So I have been with my common law husband for 13 years. When I met him his kids were small. 2 girls.. now aged 22 and 20. 
When they were growing up( which actually hasn't happened, they are both like 8 year olds) we had them half of the week. Now they are here ALL of the time! Which, I did not sign up for. They are both princesses and I would not be sad if I never saw them again. 
 

I do not think that we should be supporting them and mostly I just want them out of our house! I don't even know why, but my hate grows daily. I am so resentful because they are phoney and manipulative. 
It has gotten to the point of me thinking about moving out. Advice on how I can deal with this another way? If If I say anything to DH about his leech's it is an instant fight. 
How can I get past this? I can't fake niceties anymore. I basically just hide and ignore them but my life should be better.

Comments

CLove's picture

1. Make certain that ALL your finances are completely separated. And things are fairly paid for. Theres four of you, so you only pay for 1/4 of your housing (unless it belongs to husband then you pay nothing) and food you only buy food for yourself. Contribute a nominal amount to cover your utilities, etc. Lock up your personal stuff and shampoo, toothpaste, etc. 

Disengage from them all. Husband and his mini-wife moochers. Do nothing for them (* see above)
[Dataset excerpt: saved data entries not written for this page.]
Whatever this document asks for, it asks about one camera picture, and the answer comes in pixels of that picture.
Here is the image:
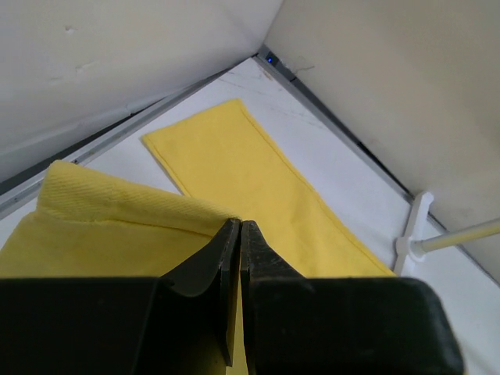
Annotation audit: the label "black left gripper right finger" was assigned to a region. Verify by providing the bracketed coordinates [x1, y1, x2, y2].
[240, 221, 465, 374]

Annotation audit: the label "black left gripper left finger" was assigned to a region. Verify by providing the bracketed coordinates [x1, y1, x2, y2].
[1, 219, 240, 374]

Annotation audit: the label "yellow trousers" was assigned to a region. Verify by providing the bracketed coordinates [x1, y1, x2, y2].
[1, 100, 394, 374]

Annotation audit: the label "white clothes rack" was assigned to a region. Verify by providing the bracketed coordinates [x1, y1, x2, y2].
[394, 191, 499, 276]

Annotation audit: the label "grey aluminium frame rail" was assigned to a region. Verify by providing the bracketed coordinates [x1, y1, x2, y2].
[0, 45, 500, 288]

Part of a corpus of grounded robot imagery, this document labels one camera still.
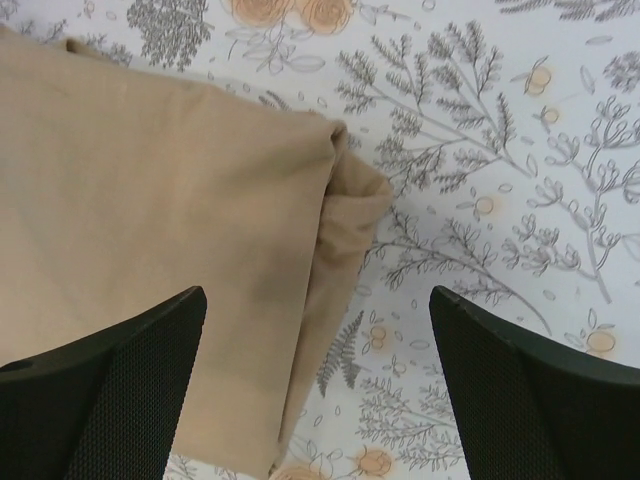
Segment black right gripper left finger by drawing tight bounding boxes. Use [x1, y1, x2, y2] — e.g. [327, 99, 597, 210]
[1, 287, 207, 480]

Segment tan t shirt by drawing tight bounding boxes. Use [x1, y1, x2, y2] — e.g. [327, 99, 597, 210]
[1, 28, 392, 479]

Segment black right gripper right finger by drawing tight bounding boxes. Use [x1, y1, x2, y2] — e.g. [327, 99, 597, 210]
[429, 286, 639, 480]

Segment floral patterned table mat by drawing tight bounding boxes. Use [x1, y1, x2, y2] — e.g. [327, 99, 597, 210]
[1, 1, 639, 479]

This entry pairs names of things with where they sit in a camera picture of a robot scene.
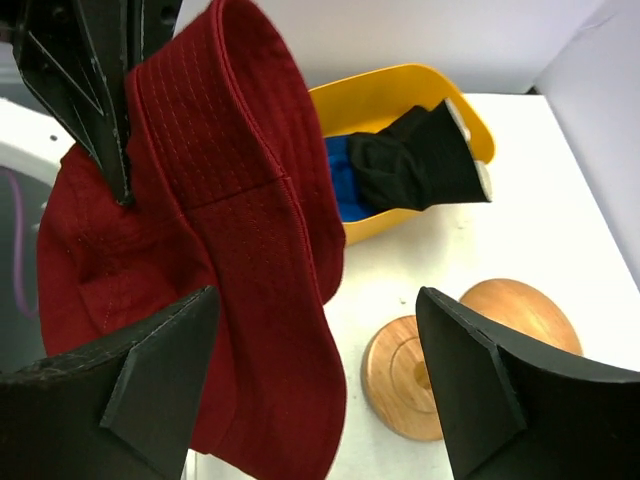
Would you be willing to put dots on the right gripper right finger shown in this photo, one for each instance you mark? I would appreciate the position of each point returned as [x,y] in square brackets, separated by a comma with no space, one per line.
[512,407]

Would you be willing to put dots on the light wooden hat stand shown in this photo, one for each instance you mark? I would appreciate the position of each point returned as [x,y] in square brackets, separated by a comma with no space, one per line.
[394,375]

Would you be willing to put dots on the yellow plastic basket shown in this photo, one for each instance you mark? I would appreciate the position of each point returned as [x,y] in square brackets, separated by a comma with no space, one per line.
[371,101]

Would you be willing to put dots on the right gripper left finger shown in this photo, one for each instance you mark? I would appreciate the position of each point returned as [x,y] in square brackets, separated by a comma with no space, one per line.
[123,406]

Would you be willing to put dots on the dark red hat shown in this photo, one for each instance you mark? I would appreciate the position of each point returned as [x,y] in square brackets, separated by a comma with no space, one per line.
[232,189]

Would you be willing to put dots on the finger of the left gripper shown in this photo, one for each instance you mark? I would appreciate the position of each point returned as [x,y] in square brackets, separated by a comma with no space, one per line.
[112,32]
[53,61]

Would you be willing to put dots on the black hat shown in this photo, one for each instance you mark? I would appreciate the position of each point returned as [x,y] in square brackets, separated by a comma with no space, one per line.
[422,159]

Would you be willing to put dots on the blue hat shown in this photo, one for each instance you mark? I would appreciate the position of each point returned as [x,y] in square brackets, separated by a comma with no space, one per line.
[351,206]

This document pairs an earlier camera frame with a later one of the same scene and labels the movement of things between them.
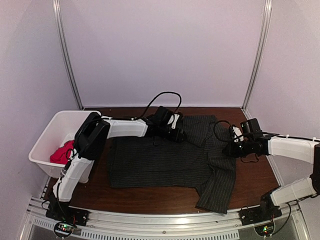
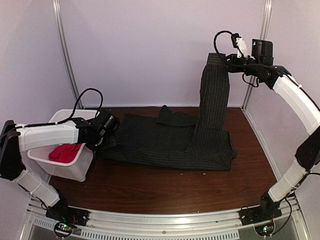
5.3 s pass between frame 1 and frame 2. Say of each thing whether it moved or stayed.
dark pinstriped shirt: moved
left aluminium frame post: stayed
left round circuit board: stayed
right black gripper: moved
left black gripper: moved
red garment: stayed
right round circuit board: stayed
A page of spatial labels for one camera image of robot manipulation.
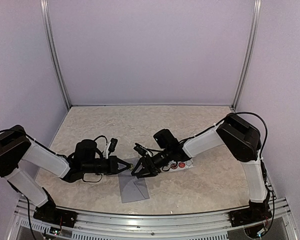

2. Get your ducks in a row. To leave. You arent married. If you hold joint assetts, get a lawyer involved.

Talking to him and he goes into rage mode? Oh yea that happens to me, and its a deflection tool, to get you to shut up.

Arielle's picture

Yes every time I say anything .. for instance a thing as simple as emptying the vacuum cleaner .. I asked him to TELL her to do it, but wasn't getting done. She vacuums her own room and then just leaves it .. lazy b----h! So I bring it up and we end up in a huge argument over something that ridiculous!! He needs to open his eyes. I feel like I have 2 roommates that I can't deal with 

Shieldmaiden's picture

DH needs to set an end date of when these girls will be out on their own. He needs to have the talk with them and then enforce the move out, even if that means putting their stuff on the curb. 

Do the SD's work? Go to college? 

Once they are out, DH needs to let them know they will not be moving in under any circumstances. 

My SD's are similar, and I've been with their dad 13 years also. Their ages are 18, 20, and 22 and all three live with BM because she has no rules. My DH agreed they will never move back with us and he has started to stand up for himself more and more, thank god. I hope this works out for you but you do have to tell DH that you won't tolerate any more, and mean it. 

Arielle's picture

Yeah the 22 year old works like 16 hours a week it's a joke.. then complains that she's so tired . The other princess is home from college and also works about 20 hours a week.Her boyfriend comes and stays every second weekend as welll! FML

grannyd's picture

 

It’s been my experience that a ‘Disney Dad’ will be reluctant to jettison his adult spawn, despite the fact that they cause disruption in the home and discomfort for the DD’s wife/partner. These men are so fraught with guilt over having created a broken home for their children (and, obviously, because they love them and view them through rose-coloured glasses), that they become incapable of finding a balance of between what's acceptable for a healthy marriage and what’s best for their adult bios.

What worked for my particular, domestic horror (manipulative mini-wife) was consulting with a therapist who specialized in step-family crises. Like any person who is indoctrinated into a particular mindset, after years of habituation, Disney Dads need a neutral, third party to open their minds to reality.

Not long after I moved in with my husband, we began to have hurtful disagreements that we’d never experienced during the 5 years of our courtship. It was so awful! I’d left my charming home, my family, the job that I loved and all of my friends to move far away and marry my husband. I felt that I'd been plunged from a happy, independent life into a domestic hell, ruled by a furtive, devious, teenaged manipulator. 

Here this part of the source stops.